• [WHAT YOU WILL DO]
Scan the data for "outline" and copy the lines it appears in.
-------- DATA IN THIS EXERCISE
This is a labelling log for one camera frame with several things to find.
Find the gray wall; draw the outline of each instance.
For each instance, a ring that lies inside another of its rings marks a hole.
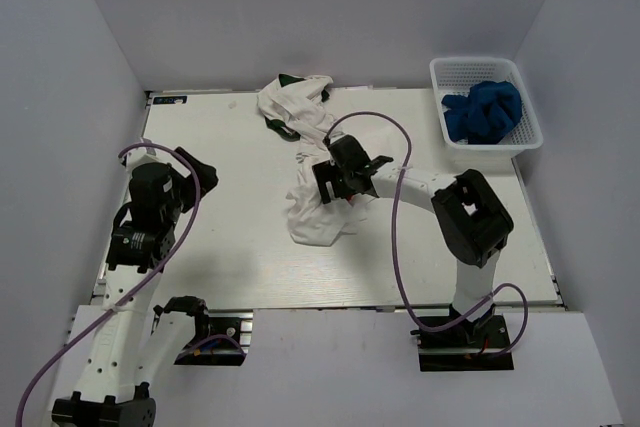
[[[145,89],[261,88],[281,71],[423,86],[441,54],[512,58],[544,0],[96,0]]]
[[[144,94],[93,0],[0,0],[0,12],[0,424],[13,425],[90,298],[124,178],[115,155]]]
[[[545,145],[522,159],[560,287],[640,426],[640,0],[547,0],[516,62]]]

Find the white plastic basket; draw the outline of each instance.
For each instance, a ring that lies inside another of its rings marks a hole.
[[[492,57],[446,57],[433,59],[429,67],[440,126],[452,160],[464,163],[495,162],[510,159],[525,150],[537,149],[542,145],[538,119],[516,64],[507,59]],[[469,145],[466,140],[453,142],[444,119],[447,108],[442,105],[442,98],[447,94],[468,95],[472,86],[484,80],[506,80],[518,89],[522,98],[522,119],[498,144]]]

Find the blue towel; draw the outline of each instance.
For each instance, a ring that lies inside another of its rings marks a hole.
[[[470,144],[497,144],[522,118],[520,92],[509,82],[480,82],[469,96],[445,95],[442,105],[452,141],[467,139]]]

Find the tabletop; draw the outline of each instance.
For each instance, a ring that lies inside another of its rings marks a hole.
[[[391,200],[369,203],[367,219],[359,224],[358,233],[343,235],[330,247],[298,245],[291,240],[286,213],[292,202],[285,195],[296,183],[297,145],[266,128],[256,108],[255,92],[193,94],[182,104],[151,102],[149,108],[145,138],[168,147],[184,147],[215,166],[220,178],[203,200],[189,237],[165,270],[154,303],[164,304],[175,295],[196,295],[217,310],[402,305],[391,264]],[[435,173],[464,170],[446,158],[430,89],[336,89],[326,108],[336,116],[359,110],[388,114],[411,135],[412,166]],[[385,150],[369,152],[372,157],[379,153],[398,160],[404,157],[404,138],[384,120],[357,117],[345,121],[343,129],[361,140],[365,149]],[[495,284],[513,282],[531,302],[555,303],[544,245],[513,165],[505,161],[485,175],[515,223]],[[185,224],[181,219],[177,235]],[[449,303],[456,261],[435,217],[401,205],[398,239],[411,302]],[[517,294],[506,290],[497,297],[504,303],[517,304],[518,300]]]

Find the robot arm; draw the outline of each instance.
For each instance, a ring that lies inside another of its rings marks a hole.
[[[360,143],[345,135],[328,145],[331,160],[313,166],[323,203],[355,194],[394,198],[403,167],[386,156],[369,158]],[[456,291],[450,316],[456,318],[490,294],[500,251],[513,221],[482,174],[468,170],[458,176],[408,168],[400,201],[435,214],[451,253],[457,259]],[[468,337],[492,316],[487,304],[462,326]]]
[[[176,152],[194,168],[201,196],[218,183],[215,168],[200,163],[184,149]],[[142,332],[156,275],[128,302],[122,296],[138,285],[169,253],[181,213],[195,202],[195,183],[152,153],[128,156],[131,201],[116,214],[107,253],[103,309],[116,313],[96,330],[91,354],[70,398],[55,402],[52,420],[61,427],[152,426],[155,402],[149,388],[189,342],[209,335],[204,301],[173,298],[154,310],[158,325],[140,352]],[[127,213],[130,220],[125,220]]]
----------------
• [FINISHED TASK]
Find the gray wall; draw the outline of each instance.
Find the white plastic basket; draw the outline of each instance.
Find the blue towel; draw the outline of each instance.
Find the tabletop; draw the outline of each instance.
Find the robot arm; draw the outline of each instance.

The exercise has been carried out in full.